New Zealand’s terms of trades fell for a second quarter in the final three months of 2011 as export prices rose less than the price of imports in the face of a weakening New Zealand dollar.
The terms of trade fell 1.4 percent in the fourth quarter, adding to a 0.6 percent decline three months earlier, according to Statistics New Zealand. A decline of 1.9 percent was forecast for the latest period, according to a Reuters survey.
Prices for exported goods rose 1.7 percent, led by gains in meat and fruit and a decline in dairy, while import prices rose 3.2 percent led by fuel, machinery, transport equipment and food and beverages.
The terms of trade, which measures the amount of imports that can be funded by a fixed quantity of exports, rose to a 37 year high in the second quarter, driven by gains in export prices of dairy products, petrol products, meat and wool.
The decline in the terms of trade in the latest three months came as the nation recorded record fourth-quarter volumes of total exports and seasonally adjusted dairy shipments. The 2.9 percent gain in exports was driven by dairy products such as milk powder, the government statistician said. Import volumes fell 2.1 percent, seasonally adjusted.
“While the terms of trade remains high, we believe it has peaked for now and will moderate further over the course of 2012,” said Philip Borkin, economist at Goldman Sachs. “This will weigh on national income growth. Net exports should make a positive contribution to 4Q11 GDP growth, at least partly offsetting an expected run-down in inventories built up over 3Q11.”
Among exports, prices of meat rose 3.4 percent, fruit gained 9.6 percent and dairy prices declined 1.1 percent. Prices of imported petroleum climbed 3.9 percent, mechanical machinery rose 3.7 percent, transport equipment gained 3.2 percent and food and beverages rose 3.3 percent.
BNZ Head of Research Stephen Toplis said the data was an early sign of the cracks developing in New Zealand's external accounts.
"The prospect of deterioration in the external situation poses the very real risk of a downward pressure on the NZD and upward pressure on domestic interest rates," he said.
Here's more from Toplis:
Export prices may have risen strongly over Q4 but that growth has been overtaken by an even stronger push higher in import prices. As a consequence, New Zealand's terms of trade actually fell 1.4% across the quarter. Not only was this the largest quarterly drop since Q3 2009 but it was the second consecutive decline. Alas, we believe this is the start of things to come.
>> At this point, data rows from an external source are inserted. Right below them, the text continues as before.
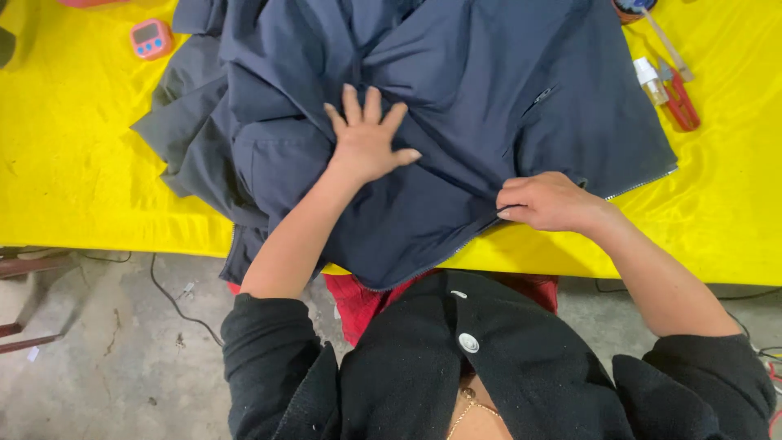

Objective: Marking a garment with chalk, picking at a seam with a tool, and using a hair dryer and eraser on the fabric.

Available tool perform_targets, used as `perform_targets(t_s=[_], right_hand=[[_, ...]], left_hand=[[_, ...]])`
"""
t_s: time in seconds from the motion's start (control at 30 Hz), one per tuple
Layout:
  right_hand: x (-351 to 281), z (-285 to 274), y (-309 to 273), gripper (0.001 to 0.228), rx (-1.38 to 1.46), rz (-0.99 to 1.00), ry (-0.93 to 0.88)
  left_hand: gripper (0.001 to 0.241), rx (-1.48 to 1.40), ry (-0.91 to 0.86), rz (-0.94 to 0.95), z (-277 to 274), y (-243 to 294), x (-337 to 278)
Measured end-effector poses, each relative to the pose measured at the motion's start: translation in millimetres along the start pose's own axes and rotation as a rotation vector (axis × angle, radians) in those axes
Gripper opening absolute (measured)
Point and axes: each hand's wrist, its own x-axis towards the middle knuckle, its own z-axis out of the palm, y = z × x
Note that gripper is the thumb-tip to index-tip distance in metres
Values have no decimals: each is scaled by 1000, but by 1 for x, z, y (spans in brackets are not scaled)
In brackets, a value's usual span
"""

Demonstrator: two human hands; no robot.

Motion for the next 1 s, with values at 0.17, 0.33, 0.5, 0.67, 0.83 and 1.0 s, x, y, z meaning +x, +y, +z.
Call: perform_targets(t_s=[0.17, 0.33, 0.5, 0.67, 0.83, 1.0], right_hand=[[8, -18, -14, 20, -150, 349, -331], [3, -52, 11, 24, 320, 447, -114], [31, -63, 84, 36, -174, 580, 565], [70, -42, 118, 60, -194, 763, 482], [49, -47, 106, 53, 99, 630, 562], [45, -53, 95, 58, 189, 633, 589]], left_hand=[[91, 133, 345, 72, 44, -32, 5], [98, 62, 384, 192, 39, -39, 3], [94, -59, 425, 340, 13, 20, -14], [108, -150, 1, 170, 19, 30, 15], [121, 47, 29, 79, 11, 18, 24], [131, 115, 10, 65, 24, 24, 22]])
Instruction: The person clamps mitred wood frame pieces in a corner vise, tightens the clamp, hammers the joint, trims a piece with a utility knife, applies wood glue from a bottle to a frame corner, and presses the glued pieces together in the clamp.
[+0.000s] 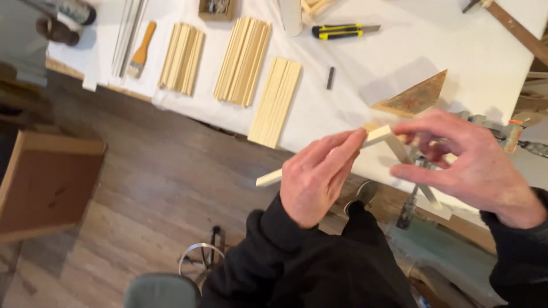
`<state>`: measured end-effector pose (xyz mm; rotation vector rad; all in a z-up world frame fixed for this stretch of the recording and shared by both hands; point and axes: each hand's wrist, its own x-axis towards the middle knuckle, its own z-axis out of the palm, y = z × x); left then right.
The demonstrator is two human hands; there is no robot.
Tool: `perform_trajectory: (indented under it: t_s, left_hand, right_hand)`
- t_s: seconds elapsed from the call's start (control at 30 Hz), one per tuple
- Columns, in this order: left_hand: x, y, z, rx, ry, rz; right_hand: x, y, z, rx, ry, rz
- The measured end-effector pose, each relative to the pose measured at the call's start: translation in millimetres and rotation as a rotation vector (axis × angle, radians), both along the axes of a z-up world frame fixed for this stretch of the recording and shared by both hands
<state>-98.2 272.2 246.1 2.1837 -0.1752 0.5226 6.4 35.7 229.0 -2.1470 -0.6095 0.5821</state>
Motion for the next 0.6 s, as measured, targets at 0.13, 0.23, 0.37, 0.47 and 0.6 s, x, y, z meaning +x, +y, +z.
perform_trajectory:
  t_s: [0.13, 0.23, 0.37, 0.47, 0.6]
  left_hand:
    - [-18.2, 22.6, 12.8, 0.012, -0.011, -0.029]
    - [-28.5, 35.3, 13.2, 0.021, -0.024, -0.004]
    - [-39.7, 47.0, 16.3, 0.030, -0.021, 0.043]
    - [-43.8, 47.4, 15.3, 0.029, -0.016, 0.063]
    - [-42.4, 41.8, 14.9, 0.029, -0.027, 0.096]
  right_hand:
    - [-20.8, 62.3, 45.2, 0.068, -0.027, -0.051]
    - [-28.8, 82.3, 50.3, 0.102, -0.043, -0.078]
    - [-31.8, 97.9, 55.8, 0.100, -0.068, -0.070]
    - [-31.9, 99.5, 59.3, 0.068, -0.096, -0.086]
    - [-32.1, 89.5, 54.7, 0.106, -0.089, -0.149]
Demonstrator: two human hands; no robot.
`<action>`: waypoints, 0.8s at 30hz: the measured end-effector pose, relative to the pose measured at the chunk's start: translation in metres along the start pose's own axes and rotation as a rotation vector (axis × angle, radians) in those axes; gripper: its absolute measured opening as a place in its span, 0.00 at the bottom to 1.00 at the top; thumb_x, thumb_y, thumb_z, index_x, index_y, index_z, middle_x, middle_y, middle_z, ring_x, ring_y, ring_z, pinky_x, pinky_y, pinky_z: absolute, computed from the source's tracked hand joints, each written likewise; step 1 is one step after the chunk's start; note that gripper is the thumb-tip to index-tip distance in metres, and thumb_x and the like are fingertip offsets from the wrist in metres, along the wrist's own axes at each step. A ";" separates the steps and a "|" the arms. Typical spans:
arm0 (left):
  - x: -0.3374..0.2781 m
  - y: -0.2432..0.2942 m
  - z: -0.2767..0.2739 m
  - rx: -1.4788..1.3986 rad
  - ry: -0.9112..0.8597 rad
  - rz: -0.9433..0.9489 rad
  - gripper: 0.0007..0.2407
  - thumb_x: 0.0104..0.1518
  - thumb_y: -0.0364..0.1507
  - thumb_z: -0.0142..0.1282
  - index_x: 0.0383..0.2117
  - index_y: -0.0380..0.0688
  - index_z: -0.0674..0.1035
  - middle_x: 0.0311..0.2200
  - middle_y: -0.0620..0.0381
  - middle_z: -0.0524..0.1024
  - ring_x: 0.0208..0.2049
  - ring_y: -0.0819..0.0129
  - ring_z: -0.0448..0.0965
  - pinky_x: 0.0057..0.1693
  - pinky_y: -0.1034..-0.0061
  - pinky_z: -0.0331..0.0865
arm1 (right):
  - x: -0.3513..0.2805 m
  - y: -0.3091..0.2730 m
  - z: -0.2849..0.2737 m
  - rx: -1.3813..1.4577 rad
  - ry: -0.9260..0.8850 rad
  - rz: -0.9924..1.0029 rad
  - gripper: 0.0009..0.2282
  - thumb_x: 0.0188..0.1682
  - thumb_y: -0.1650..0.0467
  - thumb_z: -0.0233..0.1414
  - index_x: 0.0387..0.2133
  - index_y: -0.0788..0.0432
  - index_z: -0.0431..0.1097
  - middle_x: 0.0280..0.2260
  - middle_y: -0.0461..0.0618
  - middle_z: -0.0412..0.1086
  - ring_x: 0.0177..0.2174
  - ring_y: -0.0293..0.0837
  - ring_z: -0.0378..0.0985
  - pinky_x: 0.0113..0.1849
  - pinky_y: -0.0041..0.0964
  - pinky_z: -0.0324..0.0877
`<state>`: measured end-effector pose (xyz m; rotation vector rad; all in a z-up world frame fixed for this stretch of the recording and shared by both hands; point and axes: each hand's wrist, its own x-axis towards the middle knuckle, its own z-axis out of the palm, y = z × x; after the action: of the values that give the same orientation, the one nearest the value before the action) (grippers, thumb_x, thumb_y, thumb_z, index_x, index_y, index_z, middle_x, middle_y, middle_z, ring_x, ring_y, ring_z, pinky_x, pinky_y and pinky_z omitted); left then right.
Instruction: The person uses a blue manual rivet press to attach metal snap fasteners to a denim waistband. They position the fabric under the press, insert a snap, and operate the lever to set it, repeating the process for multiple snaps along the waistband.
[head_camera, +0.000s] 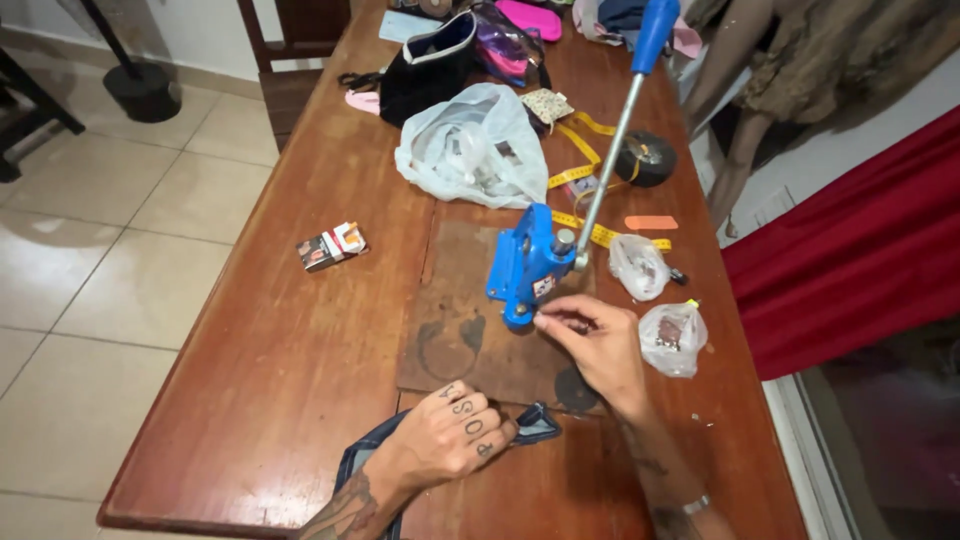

Already, New Zealand commodity prices, as measured by the ANZ's Commodity Price Index, have fallen 14.0% from their March 11 peak. We believe further falls are likely. In particular, a sharp drop in meat, especially lamb, prices is forecast.
The pressure on the current account balance should be watched closely by all and sundry. The immediate concern is the reduction in the effective purchasing power of New Zealanders, that a decline in the terms of trade implies, but later on down the track a serious increase in the current account imbalance could well set off the trigger finger of the rating agencies who are already expressing concern about the state of New Zealand's external imbalances. This concern would be further heightened if the Government fails to return its books to surplus as it too would then be adding to the external position's woes.
From a financial market perspective, deterioration in the external situation poses the very real risk of a combination of downward pressure on the NZD and interest rates higher than they would otherwise need to be.